DO NOT REPLY [Bug 32789] [PATCH] Arabic Shaping not Supported by FOP

bugzilla Thu, 11 Feb 2010 17:11:12 -0800

https://issues.apache.org/bugzilla/show_bug.cgi?id=32789


--- Comment #12 from Jonathan Levinson <levin...@intersystems.com> 2010-02-12 
01:10:43 UTC ---
Hi Vincent,

Before committing the work I did on Arabic to the trunk, the Apache FOP
organization seems to want five things:

1)    Modify ICU4J change to check if classes available and if not don't call
them

2)    Provide Apache organization with performance data to assess performance
cost of Arabic Shaping classes

3)    Provide Apache organization with better examples of use of Arabic

4)    Move Arabic form shaping and BIDI algorithm to layout manager

5)    Not use ICU4J to do UNICODE transformation but use the standard ligature
mechanism to provide contextual glyphs.  This is a request for a complete
rewrite of the patch to use a mechanism that isn't known to me currently, but
maybe could become known if I had the right pointers.

(4) is highly non-trivial.  I haven’t a clue as to how to do (5).

For (4) could you point me at the source code files in the layout manager that
would have to be changed?  Can you give me some pointers as to where this sort
of information is processed by the layout manager?  I've read the layout
manager code and tried to locate where it processes the width of characters and
what would have to change to have right-to-left printing but I've been unable
to penetrate the forest for the trees.  I have read Knuth's algorithm for line
breaking and I think I have a good understanding of what a KnuthElement is -
glue, penalties and the basics of Knuth's algorithm, but I'm having trouble
converting this theoretical understanding into a practical understanding of
what has to change in the code to move the printing from right to left.

I’m not sure what to do about (5).  Do you have any references, is there some
pointer to what algorithm would do more than UNICODE transformation but would
do contextual glyphs based on the glyphs in a font.  How do I tell the
characteristics of an Arabic character in  a font, whether it is in initial,
intermediate or final position?  I suppose this information would vary from
font to font.  Where in FOP is font information like this processed and how do
I “tell” a font I want the Arabic character at UNICODE position X but I want
from the font that the character be in final position?  Does the layout manager
actually process the font information about a character?  I suppose it must to
know character widths, which are necessary for Knuth's algorithm, but please
forgive me, I don't see where this code lives.  FOP has over 11,000 files!

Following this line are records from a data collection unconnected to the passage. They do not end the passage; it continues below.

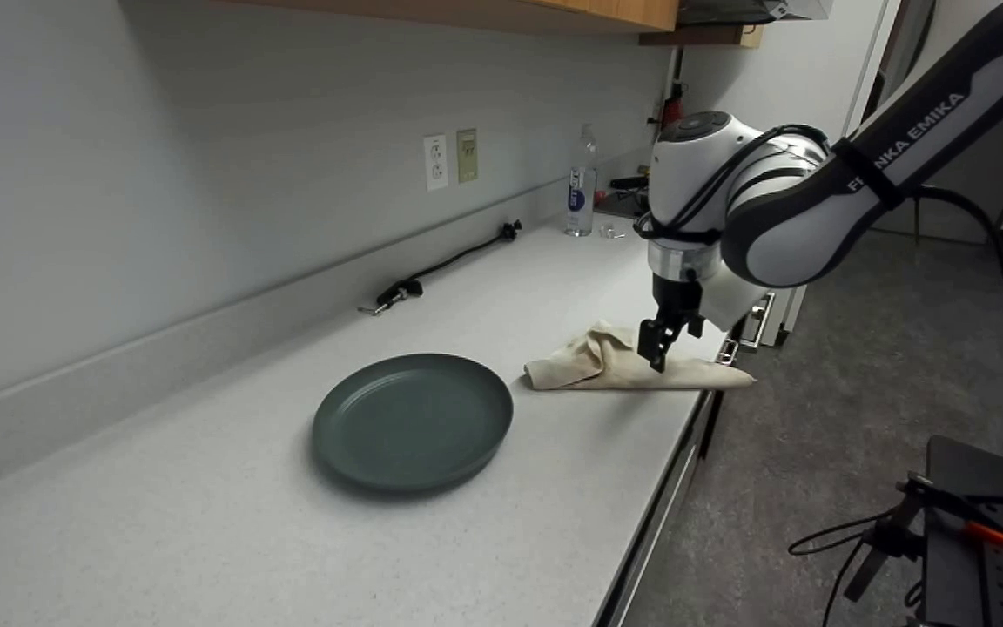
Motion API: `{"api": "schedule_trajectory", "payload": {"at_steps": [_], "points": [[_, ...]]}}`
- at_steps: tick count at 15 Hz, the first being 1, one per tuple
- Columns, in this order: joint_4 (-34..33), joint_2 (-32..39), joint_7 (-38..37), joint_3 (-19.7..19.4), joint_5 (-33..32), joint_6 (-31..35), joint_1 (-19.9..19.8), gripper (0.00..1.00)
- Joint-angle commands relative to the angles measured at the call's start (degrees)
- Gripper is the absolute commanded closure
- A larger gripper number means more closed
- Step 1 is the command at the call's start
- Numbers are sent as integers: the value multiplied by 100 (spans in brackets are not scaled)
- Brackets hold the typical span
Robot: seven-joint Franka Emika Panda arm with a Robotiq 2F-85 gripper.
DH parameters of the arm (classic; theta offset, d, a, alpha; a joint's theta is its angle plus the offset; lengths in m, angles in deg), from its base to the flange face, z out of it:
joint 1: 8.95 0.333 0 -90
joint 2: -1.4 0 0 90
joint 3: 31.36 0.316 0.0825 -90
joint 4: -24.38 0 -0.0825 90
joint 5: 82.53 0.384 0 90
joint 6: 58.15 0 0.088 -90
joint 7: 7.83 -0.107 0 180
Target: Fold the towel twice
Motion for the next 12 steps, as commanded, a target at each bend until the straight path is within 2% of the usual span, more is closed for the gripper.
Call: {"api": "schedule_trajectory", "payload": {"at_steps": [1, 7, 8, 12], "points": [[241, -206, 251, 28, -134, -53, -81, 0], [500, -265, 192, -7, -275, -31, -81, 0], [308, -42, 144, 38, -191, -16, -60, 0], [342, -58, 143, 35, -192, -16, -66, 0]]}}
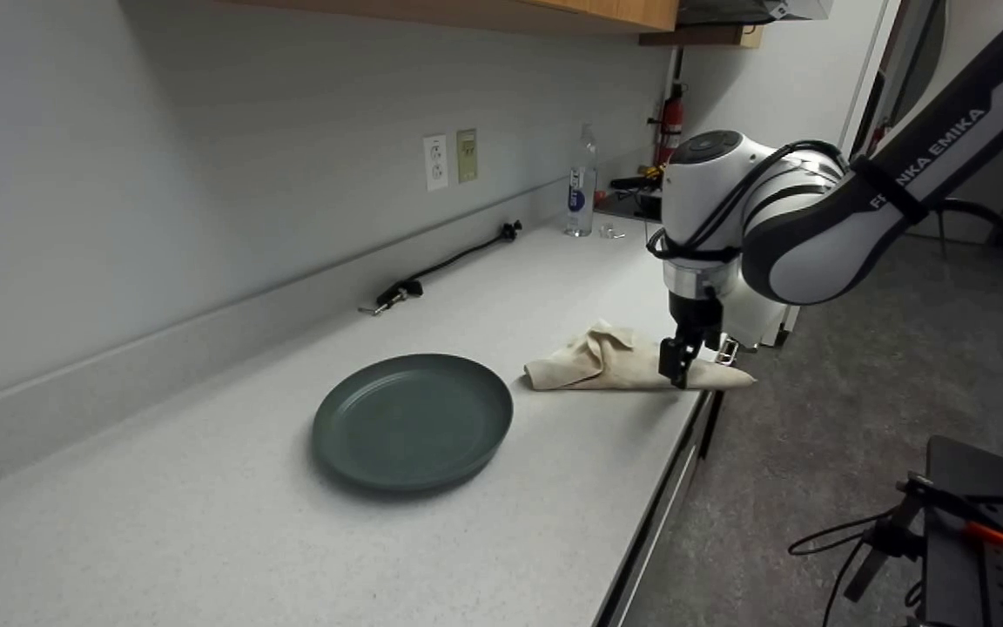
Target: Fold the towel twice
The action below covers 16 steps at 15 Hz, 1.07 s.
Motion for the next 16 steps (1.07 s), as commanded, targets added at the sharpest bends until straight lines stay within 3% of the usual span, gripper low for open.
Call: {"api": "schedule_trajectory", "payload": {"at_steps": [1, 5, 12, 16], "points": [[-8, -7, -3, 48, -11, -15, -48, 0], [85, -190, 154, 29, -104, -163, -58, 0], [440, -548, 52, 43, -844, -456, -87, 0], [723, -639, 339, 135, -810, -234, -209, 0]]}}
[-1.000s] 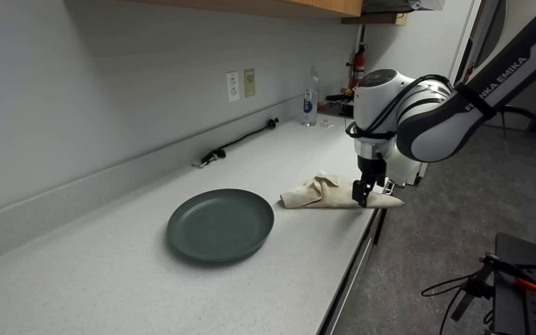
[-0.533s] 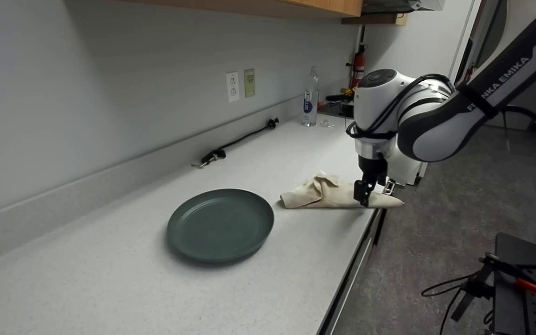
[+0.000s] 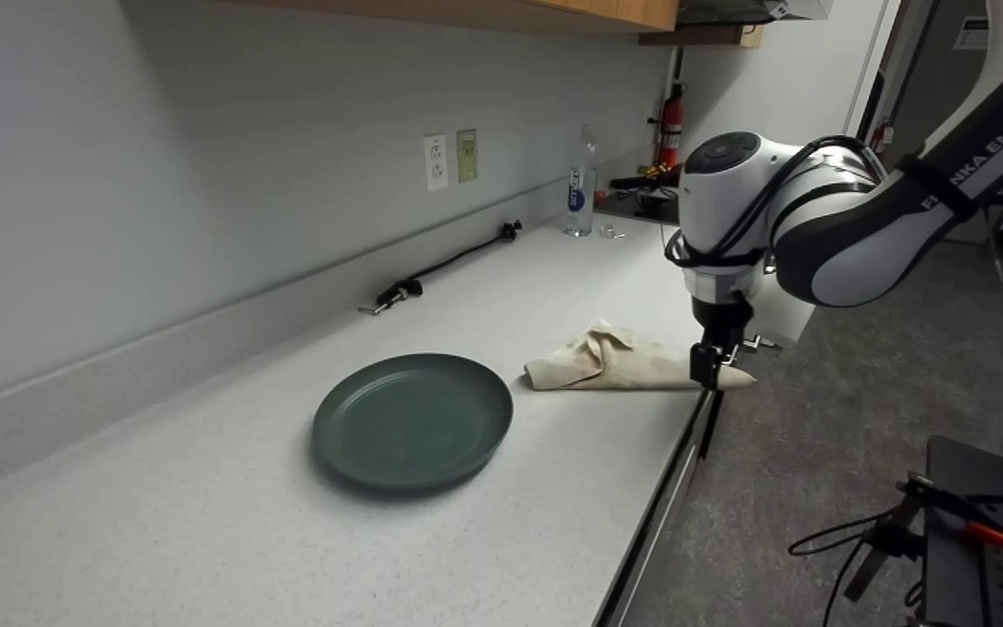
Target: Fold the towel twice
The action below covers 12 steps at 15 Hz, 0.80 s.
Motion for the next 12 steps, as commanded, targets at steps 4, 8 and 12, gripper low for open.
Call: {"api": "schedule_trajectory", "payload": {"at_steps": [4, 8, 12], "points": [[515, -296, 570, 112, -251, 333, -272, 0], [512, -72, 755, 66, -423, 644, -431, 0], [465, 160, 1006, 59, -304, 953, -599, 0]]}}
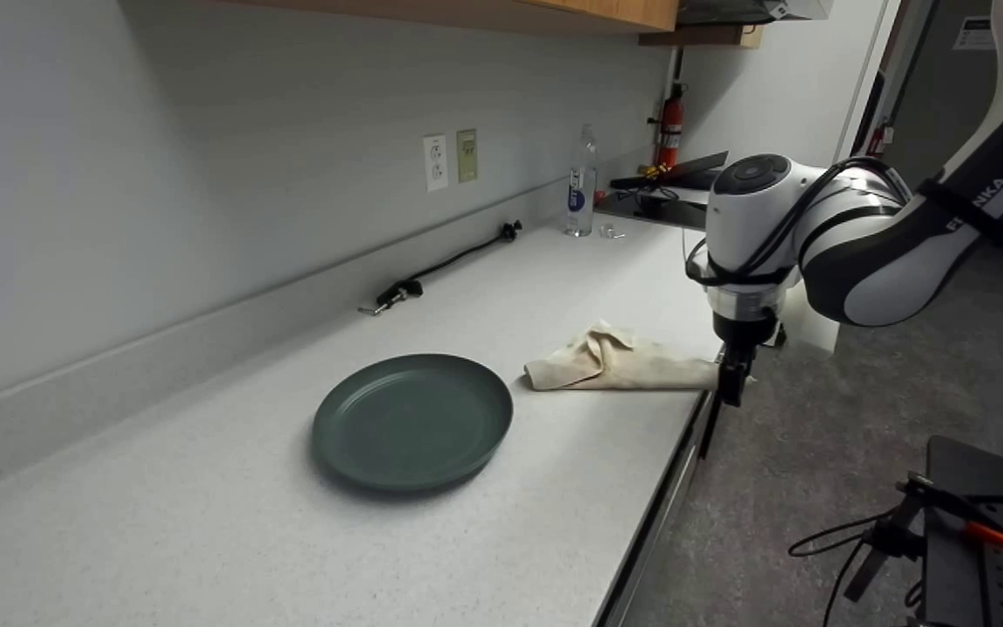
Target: Fold the towel twice
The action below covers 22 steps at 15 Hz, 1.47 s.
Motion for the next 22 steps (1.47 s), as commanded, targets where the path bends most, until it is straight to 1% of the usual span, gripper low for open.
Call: {"api": "schedule_trajectory", "payload": {"at_steps": [1, 2, 3, 5, 7, 8, 12, 14, 15, 18, 22], "points": [[0, 171, 306, 34, 7, 454, -231, 0], [-30, 224, 295, 22, -9, 548, -236, 3], [-45, 263, 306, 13, -11, 626, -238, 27], [-59, 323, 329, -4, -1, 767, -236, 29], [-65, 374, 360, -15, 28, 878, -227, 43], [-66, 393, 390, -15, 49, 918, -230, 53], [-55, 394, 449, -22, 83, 945, -216, 82], [-44, 361, 382, -74, -19, 895, -180, 97], [-36, 332, 322, -114, -107, 847, -148, 100], [43, 173, 186, -258, -516, 676, -70, 100], [186, -100, 98, -338, -1235, 427, -104, 99]]}}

I used ICU4J to avoid having to write a ton of code.  That is why my patch is
so small.

I'm not complaining.  I'm hoping I can get some more pointers to what changes
need to be made to support Arabic and where the changes have to go.  Even if
I'm not the one who eventually does the work, whoever eventually implements
right-to-left printing and Arabic support will certainly find our discussion
valuable.  I'm sure you'll agree that FOP needs to become truly international
at some point. That would really open a new community of users to the benefits
of FOP, which are considerable.

In fact, I agree that it is hard to see how there can be a robust solution to
the problem of printing Arabic text that simply involves the PDF renderer;
theoretically and probably practically the layout manager has to be involved.

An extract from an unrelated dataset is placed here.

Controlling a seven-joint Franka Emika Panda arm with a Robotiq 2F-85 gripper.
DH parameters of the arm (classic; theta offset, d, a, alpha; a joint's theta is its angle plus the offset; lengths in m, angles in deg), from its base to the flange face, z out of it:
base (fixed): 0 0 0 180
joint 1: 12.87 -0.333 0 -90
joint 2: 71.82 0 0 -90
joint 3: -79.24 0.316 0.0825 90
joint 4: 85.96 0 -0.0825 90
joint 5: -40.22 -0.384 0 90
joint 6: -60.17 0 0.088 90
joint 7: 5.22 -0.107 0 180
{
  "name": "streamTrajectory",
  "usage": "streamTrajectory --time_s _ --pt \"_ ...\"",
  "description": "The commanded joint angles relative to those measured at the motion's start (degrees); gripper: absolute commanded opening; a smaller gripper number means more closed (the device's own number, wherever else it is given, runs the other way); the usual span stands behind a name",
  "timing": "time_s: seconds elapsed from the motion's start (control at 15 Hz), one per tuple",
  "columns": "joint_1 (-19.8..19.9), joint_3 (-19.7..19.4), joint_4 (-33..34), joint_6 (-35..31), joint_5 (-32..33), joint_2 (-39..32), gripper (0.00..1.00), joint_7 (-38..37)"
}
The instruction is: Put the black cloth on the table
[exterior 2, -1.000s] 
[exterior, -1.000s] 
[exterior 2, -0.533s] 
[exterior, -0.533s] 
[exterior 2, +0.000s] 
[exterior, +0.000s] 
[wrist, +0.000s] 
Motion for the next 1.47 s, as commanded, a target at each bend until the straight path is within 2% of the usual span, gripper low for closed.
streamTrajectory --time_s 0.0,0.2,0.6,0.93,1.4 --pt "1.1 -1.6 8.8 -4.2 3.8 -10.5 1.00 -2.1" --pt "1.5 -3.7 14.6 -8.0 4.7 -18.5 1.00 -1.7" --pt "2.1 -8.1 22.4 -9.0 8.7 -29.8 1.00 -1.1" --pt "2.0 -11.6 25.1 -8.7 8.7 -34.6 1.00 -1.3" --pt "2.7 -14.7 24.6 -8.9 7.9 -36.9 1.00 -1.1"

I’ve looked at the FOP SVG rendering code which tries to do Arabic form shaping
and it seems to be just doing UNICODE transformations.  It doesn’t seem to be
responding to the ability of a font that you are discussing, to display a
single UNICODE code in many different forms.  It seems to be just doing a
simple table look up that transforms a UNICODE code.  So you already have code
in FOP, in  your SVG renderer, that seems to do the same thing I tried to do
using ICU4J.  This doesn't mean the code I wrote using ICU4J is doing the right
thing, but it does mean that simply transforming one UNICODE code to another is
the simplest first step in solving this difficult problem.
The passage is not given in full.